Filter the listing below down to the lines with the word "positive" and copy those.

BEGIN

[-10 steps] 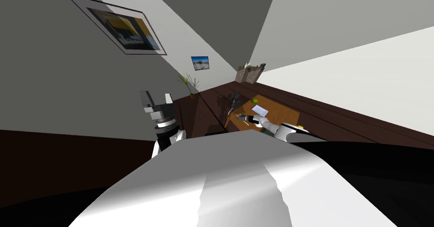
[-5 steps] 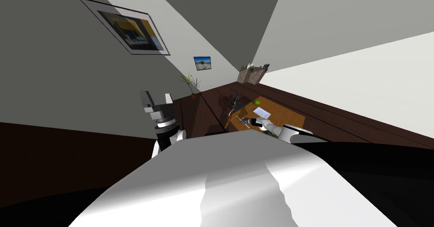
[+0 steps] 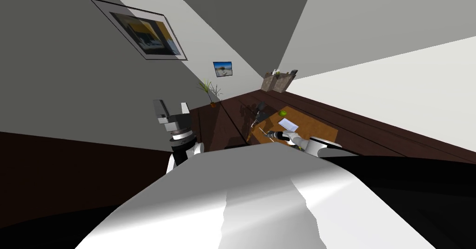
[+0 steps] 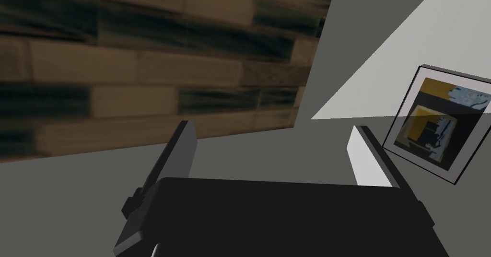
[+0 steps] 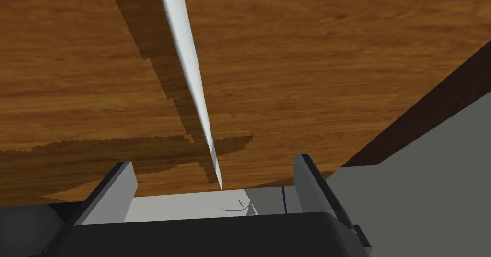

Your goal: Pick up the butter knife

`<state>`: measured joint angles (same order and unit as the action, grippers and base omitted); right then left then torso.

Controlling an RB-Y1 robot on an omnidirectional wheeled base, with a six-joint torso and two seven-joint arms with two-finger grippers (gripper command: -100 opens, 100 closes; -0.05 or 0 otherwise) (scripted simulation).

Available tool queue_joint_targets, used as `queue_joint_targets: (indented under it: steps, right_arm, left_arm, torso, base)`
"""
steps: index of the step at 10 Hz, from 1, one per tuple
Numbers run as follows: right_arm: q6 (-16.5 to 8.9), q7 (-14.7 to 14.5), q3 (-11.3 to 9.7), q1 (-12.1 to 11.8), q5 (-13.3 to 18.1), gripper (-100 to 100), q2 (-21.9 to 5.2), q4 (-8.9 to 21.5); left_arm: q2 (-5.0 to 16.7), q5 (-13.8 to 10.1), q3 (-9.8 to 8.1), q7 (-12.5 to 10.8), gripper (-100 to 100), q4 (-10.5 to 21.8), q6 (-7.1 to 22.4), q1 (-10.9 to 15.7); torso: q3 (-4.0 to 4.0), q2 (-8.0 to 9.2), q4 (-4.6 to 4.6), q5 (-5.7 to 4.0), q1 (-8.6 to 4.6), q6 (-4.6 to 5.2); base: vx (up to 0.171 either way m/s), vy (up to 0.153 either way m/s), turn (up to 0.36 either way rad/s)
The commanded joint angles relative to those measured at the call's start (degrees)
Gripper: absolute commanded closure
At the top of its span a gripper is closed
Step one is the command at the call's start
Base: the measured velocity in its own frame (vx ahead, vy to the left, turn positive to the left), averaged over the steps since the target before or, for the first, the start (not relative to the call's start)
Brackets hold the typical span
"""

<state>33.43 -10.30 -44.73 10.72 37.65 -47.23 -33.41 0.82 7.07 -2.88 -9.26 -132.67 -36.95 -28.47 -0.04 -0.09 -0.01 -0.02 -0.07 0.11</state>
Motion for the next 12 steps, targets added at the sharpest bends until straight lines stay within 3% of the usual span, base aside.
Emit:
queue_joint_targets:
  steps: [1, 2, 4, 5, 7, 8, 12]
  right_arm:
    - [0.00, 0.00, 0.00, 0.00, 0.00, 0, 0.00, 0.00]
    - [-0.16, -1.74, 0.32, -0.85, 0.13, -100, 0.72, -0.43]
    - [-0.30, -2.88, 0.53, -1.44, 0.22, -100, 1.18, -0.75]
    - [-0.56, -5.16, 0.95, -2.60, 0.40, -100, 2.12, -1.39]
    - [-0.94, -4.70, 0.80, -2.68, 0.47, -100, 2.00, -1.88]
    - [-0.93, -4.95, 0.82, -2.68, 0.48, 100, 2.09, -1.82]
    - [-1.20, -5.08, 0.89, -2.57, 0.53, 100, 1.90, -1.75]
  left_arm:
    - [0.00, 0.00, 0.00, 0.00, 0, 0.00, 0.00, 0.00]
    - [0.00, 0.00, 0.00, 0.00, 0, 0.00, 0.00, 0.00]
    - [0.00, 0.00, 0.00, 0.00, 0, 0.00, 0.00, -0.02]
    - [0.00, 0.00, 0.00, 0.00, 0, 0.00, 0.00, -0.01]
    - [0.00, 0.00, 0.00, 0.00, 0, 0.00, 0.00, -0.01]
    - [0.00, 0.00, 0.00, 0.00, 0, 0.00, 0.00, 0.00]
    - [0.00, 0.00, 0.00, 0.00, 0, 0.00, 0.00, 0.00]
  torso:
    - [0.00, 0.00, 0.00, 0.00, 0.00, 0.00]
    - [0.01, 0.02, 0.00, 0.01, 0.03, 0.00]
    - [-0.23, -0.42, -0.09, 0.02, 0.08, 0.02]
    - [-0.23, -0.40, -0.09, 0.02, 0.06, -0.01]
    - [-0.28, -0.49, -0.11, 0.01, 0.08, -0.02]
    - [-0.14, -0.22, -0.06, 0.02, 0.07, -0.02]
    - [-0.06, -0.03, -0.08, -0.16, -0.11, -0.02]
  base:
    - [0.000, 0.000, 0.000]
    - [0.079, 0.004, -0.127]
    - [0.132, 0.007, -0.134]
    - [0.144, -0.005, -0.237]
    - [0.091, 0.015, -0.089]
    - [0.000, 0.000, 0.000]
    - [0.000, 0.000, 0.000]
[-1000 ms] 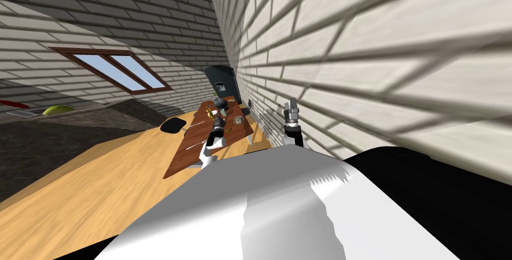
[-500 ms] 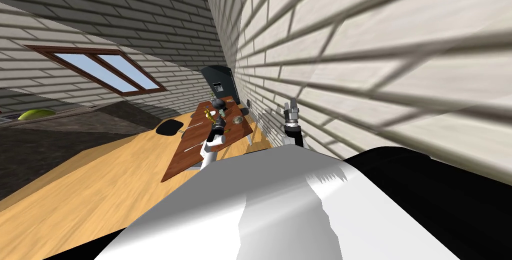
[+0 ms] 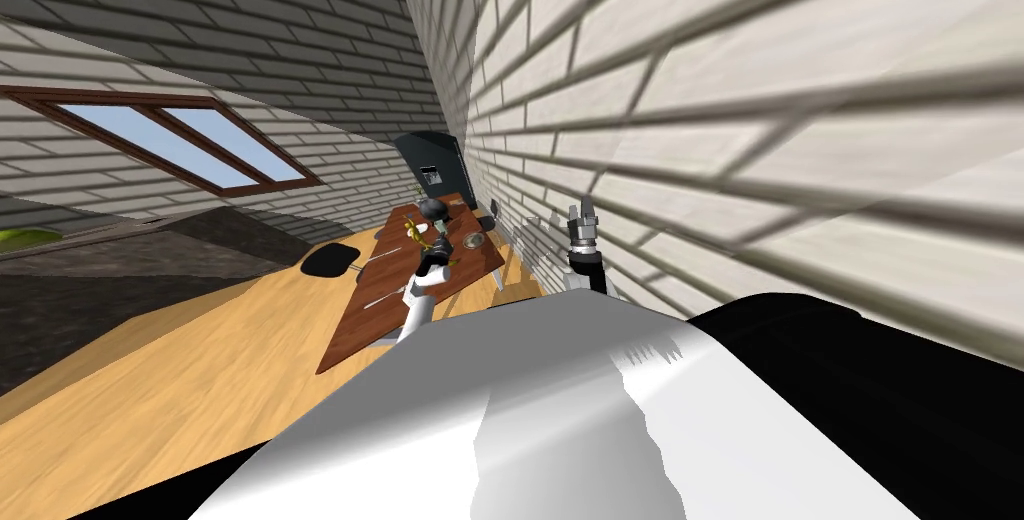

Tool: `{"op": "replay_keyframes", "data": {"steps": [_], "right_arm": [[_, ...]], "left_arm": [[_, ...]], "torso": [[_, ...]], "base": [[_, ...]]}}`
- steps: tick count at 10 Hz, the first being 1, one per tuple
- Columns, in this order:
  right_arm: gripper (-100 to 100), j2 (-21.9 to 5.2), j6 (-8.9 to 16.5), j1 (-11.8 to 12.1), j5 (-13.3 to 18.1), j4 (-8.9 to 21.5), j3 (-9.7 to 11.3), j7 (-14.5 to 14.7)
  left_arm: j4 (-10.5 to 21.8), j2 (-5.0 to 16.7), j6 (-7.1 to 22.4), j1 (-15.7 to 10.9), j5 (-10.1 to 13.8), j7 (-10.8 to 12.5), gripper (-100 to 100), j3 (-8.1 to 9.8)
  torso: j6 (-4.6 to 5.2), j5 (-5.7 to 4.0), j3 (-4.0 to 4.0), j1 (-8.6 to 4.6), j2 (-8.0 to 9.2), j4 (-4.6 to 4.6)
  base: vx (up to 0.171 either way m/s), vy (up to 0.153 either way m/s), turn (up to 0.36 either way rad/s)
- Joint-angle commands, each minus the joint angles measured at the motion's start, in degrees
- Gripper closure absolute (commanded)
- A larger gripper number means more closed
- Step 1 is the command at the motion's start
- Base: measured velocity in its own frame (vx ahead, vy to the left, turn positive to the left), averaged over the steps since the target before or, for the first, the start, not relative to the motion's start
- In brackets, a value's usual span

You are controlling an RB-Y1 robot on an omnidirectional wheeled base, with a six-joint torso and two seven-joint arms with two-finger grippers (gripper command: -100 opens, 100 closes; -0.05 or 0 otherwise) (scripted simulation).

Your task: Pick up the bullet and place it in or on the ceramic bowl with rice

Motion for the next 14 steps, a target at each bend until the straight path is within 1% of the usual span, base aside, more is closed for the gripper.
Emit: {"op": "replay_keyframes", "data": {"steps": [1, 2, 3, 4, 5, 6, 7, 8, 9, 10, 11, 12, 13, 14], "right_arm": [[0, 0.0, 0.0, 0.0, 0.0, 0.0, 0.0, 0.0], [0, 0.0, 0.0, 0.0, 0.0, 0.0, 0.0, 0.0], [0, 0.0, 0.0, 0.0, 0.0, 0.0, 0.0, 0.0], [0, 0.0, 0.0, 0.0, 0.0, 0.0, 0.0, 0.0], [0, 0.0, 0.0, 0.0, 0.0, 0.0, 0.0, 0.0], [0, 0.0, 0.0, 0.0, 0.0, 0.0, 0.0, 0.0], [0, 0.0, 0.0, 0.0, 0.0, 0.0, 0.0, 0.0], [0, 0.0, 0.0, 0.0, 0.0, 0.0, 0.0, 0.0], [0, 0.0, 0.0, 0.0, 0.0, 0.0, 0.0, 0.0], [0, 0.0, 0.0, 0.0, 0.0, 0.0, 0.0, 0.0], [0, 0.0, 0.0, 0.0, 0.0, 0.0, 0.0, 0.0], [0, 0.0, 0.0, 0.0, 0.0, 0.0, 0.0, 0.0], [0, 0.0, 0.0, 0.0, 0.0, 0.0, 0.0, 0.0], [0, 0.0, 0.0, 0.0, 0.0, 0.0, 0.0, 0.0]], "left_arm": [[2.9, 0.8, 2.9, -2.1, 0.5, 0.8, -100, 0.81], [4.4, 0.8, 3.1, -2.1, 0.5, 0.8, -100, 0.81], [6.2, 1.3, 5.5, -3.9, 0.8, 1.4, -100, 1.57], [7.5, 1.3, 5.7, -3.9, 0.8, 1.4, -100, 1.57], [9.4, 1.8, 7.7, -5.7, 1.0, 2.1, -100, 2.33], [10.7, 1.8, 8.3, -5.7, 1.0, 2.1, -100, 2.33], [12.3, 2.5, 10.6, -7.5, 1.2, 2.7, -100, 3.07], [13.8, 2.5, 10.8, -7.5, 1.2, 2.7, -100, 3.07], [15.7, 3.1, 13.2, -9.2, 1.3, 3.3, -100, 3.81], [17.0, 3.1, 13.2, -9.2, 1.3, 3.3, -100, 3.81], [19.3, 3.8, 15.5, -10.8, 1.4, 3.9, -100, 4.54], [20.0, 3.8, 15.5, -10.8, 1.4, 3.9, -100, 4.54], [22.1, 4.5, 17.7, -12.4, 1.5, 4.5, -100, 5.25], [23.0, 4.5, 17.7, -12.4, 1.5, 4.5, -100, 5.25]], "torso": [[0.0, 0.0, 0.0, 0.0, 0.0, 0.0], [0.02, 0.0, 0.0, 0.01, -0.01, 0.01], [0.0, 0.0, 0.0, 0.01, 0.0, 0.0], [0.02, 0.0, 0.0, 0.0, 0.0, 0.0], [0.0, 0.0, 0.0, -0.01, -0.01, 0.0], [0.02, -0.01, 0.0, -0.01, -0.01, 0.01], [0.0, 0.0, -0.01, -0.01, -0.02, 0.0], [0.01, -0.01, -0.01, 0.01, -0.02, 0.0], [-0.01, 0.0, -0.01, 0.0, -0.02, -0.01], [0.01, 0.0, -0.01, 0.0, -0.03, 0.0], [0.0, 0.0, -0.02, -0.01, -0.04, -0.01], [0.01, 0.0, -0.02, 0.0, -0.04, -0.01], [-0.02, 0.0, -0.02, 0.0, -0.04, -0.01], [0.01, -0.01, -0.02, 0.0, -0.05, 0.0]], "base": [[-0.012, 0.025, -0.082], [-0.009, 0.02, -0.063], [-0.011, 0.02, -0.097], [-0.009, 0.02, -0.056], [-0.011, 0.019, -0.1], [-0.005, 0.021, -0.051], [-0.007, 0.023, -0.096], [-0.006, 0.02, -0.049], [-0.005, 0.02, -0.087], [-0.001, 0.019, -0.055], [-0.001, 0.02, -0.094], [0.001, 0.021, -0.048], [0.002, 0.021, -0.094], [0.002, 0.02, -0.055]]}}
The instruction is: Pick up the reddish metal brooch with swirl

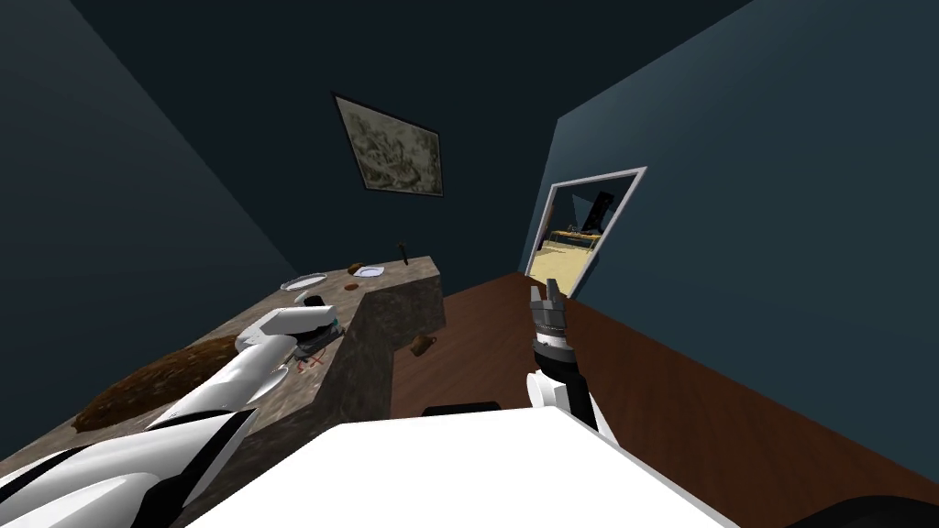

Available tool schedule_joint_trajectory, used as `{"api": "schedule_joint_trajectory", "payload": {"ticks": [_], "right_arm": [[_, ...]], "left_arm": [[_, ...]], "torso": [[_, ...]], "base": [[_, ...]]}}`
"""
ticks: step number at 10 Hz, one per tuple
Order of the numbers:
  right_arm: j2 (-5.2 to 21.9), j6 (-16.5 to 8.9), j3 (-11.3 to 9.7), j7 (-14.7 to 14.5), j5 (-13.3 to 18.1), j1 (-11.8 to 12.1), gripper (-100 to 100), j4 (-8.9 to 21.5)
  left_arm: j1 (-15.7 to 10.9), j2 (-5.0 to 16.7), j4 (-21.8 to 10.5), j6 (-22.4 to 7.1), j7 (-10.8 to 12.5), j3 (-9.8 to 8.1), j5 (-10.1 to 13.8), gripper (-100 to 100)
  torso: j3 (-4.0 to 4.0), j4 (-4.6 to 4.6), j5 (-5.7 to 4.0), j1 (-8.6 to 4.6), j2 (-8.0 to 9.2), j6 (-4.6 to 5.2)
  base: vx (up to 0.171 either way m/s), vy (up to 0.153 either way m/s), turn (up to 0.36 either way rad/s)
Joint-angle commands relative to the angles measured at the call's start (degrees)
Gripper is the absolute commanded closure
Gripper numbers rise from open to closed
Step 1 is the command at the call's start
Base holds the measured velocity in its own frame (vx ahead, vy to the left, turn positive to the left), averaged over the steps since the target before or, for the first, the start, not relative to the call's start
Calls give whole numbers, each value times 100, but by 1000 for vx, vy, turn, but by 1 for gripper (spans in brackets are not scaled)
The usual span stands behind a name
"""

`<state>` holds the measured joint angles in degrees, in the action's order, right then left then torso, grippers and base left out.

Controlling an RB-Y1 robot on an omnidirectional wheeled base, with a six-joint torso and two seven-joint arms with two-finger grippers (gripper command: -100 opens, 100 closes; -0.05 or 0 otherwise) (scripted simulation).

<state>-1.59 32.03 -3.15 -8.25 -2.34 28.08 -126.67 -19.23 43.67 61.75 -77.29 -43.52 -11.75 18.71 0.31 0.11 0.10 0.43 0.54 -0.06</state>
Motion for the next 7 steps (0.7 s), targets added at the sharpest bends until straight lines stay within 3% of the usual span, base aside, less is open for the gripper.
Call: {"api": "schedule_joint_trajectory", "payload": {"ticks": [1, 6, 7], "right_arm": [[0, 0, 0, 0, 0, 0, 0, 0], [0, 0, 0, 0, 0, 0, 0, 0], [0, 0, 0, 0, 0, 0, 0, 0]], "left_arm": [[-102, -42, -171, 32, 192, 39, -106, -100], [-411, -182, -673, 125, 742, 161, -427, -100], [-366, -161, -591, 100, 660, 142, -383, -100]], "torso": [[0, 0, 0, 0, 0, 0], [-4, -1, -2, -6, -9, 0], [-5, -2, -1, -3, -9, -1]], "base": [[-133, 90, -163], [-122, 86, -195], [-56, 38, -41]]}}
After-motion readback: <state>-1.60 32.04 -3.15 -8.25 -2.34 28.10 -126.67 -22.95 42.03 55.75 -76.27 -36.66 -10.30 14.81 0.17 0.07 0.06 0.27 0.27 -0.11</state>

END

(RESULT OF THIS EXERCISE):
Base: the measured velocity in its own frame (vx ahead, vy to the left, turn positive to the left), averaged over the steps since the target before or, for the first, the start (not relative to the call's start)
- Base: measured velocity in its own frame (vx ahead, vy to the left, turn positive to the left), averaged over the steps since the target before or, for the first, the start, not relative to the motion's start
Base holds the measured velocity in its own frame (vx ahead, vy to the left, turn positive to the left), averaged over the steps since the target before or, for the first, the start, not relative to the call's start

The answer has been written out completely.